Black Pepper
Black Pepper (Piper Nigrum) is a flowering vine in the family Piperaceae.
Black pepper is native to India and is extensively cultivated there and elsewhere in tropical regions for its fruit, which is usually dried and used as a spice and seasoning.
The fruit, known as a peppercorn when dried, is dark red when fully ripened, and contains a single seed. Peppercorns, and the powdered pepper derived from grinding them, may be described simply as pepper, or more precisely as black pepper, white pepper, or green pepper.
Black Peppercorns
Black Peppercorns are produced from the still-green unripe drupes of the pepper plant. (A drupe is a fruit in which an outer fleshy part surrounds a shell, the pit or stone, with a seed inside). Peppercorns like all drupes, contains a single seed.
The drupes are cooked briefly in hot water, both to clean them and to prepare them for drying. The drupes are dried in the sun or by machine for several days, during which the pepper around the seed shrinks and darkens into a thin, wrinkled black layer. Once dried, the spice is called black peppercorn.
Malabar peppercorns are regarded as having the finest flavor of the mass-produced varieties. A step above Malabar is Tellicherry which is a larger and more mature peppercorn, possessing a more developed flavor.
Green Peppercorns
Green Peppercorns come from the same Indian vines as black peppercorns, but are harvested before they mature. Green peppercorns, like black, are made from unripe drupes.
Dried green peppercorns are treated in a way that retains the green color.
These methods include treatment with sulfur dioxide or freeze-drying.
Pink Peppercorns
Pink Peppercorns are the fruits of a plant from a different family, the Peruvian pepper tree, and its relative the Brazilian pepper tree.

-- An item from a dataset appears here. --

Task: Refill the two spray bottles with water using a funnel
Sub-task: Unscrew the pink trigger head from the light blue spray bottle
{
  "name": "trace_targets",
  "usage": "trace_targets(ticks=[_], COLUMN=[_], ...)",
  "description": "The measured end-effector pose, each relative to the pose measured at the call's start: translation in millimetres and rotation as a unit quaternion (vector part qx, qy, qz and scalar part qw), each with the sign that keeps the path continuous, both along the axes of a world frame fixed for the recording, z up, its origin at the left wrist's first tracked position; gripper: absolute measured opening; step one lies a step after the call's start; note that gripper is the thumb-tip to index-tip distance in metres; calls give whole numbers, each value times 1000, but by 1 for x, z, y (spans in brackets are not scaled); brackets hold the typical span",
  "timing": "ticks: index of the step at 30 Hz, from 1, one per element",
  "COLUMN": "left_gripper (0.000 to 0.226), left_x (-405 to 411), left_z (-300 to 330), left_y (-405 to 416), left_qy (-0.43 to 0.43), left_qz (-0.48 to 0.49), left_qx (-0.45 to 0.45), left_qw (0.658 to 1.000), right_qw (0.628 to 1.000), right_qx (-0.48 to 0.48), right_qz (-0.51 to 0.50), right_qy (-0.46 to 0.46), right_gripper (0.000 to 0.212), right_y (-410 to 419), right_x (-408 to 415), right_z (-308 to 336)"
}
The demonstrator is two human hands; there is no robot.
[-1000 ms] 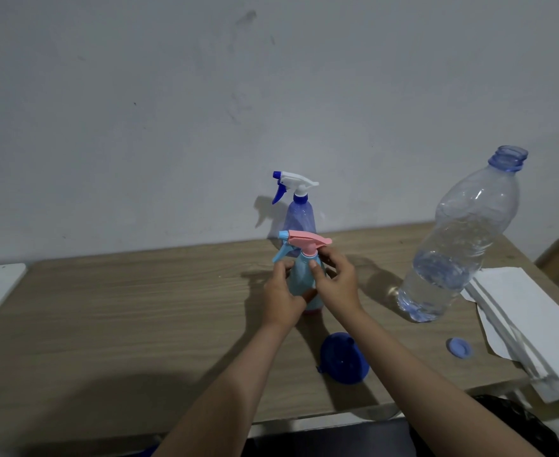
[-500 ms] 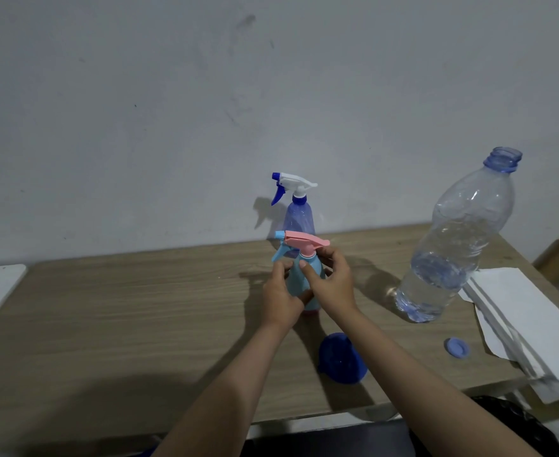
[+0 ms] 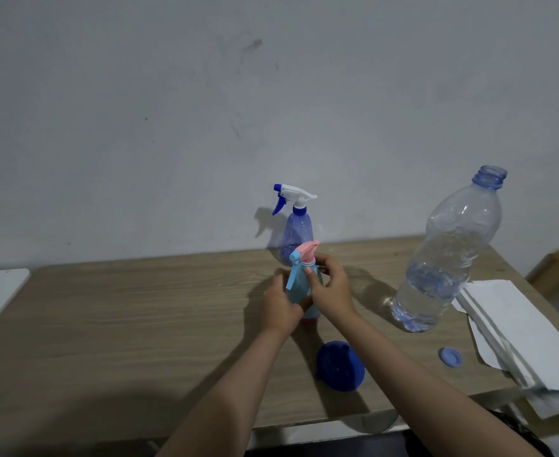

Unlike the black, white and green, the pink really aren’t peppercorns, but they are called so because of their size and flavor.
A product called orange pepper or red pepper consists of ripe red pepper drupes preserved in brine and vinegar. Ripe red peppercorns can also be dried using the same color-preserving techniques used to produce green peppercorns.
Pink pepper from Piper Nigrum is distinct from the more-common dried “pink peppercorns” mentioned above.
White Peppercorns
White peppercorns start out the same as black peppercorns, but then are allowed to ripen more fully on the vine. White peppercorns consist of the seed of the pepper plant alone, with the darker colored skin of the pepper fruit removed.
This is usually accomplished by a process known as retting, where fully ripe Muntok peppers are soaked in water for about a week, during which the flesh of the pepper softens and decomposes. Rubbing then removes what remains of the fruit, and the naked seed is dried. Some higher grade white peppercorns, such as Sarawak, are held under a constantly flowing stream of Artesian spring water, yielding a whiter color, and an extra clean product.
Alternative processes are also used for removing the outer pepper from the seed. These include the removal of the outer layer from black pepper through mechanical, chemical or biological methods.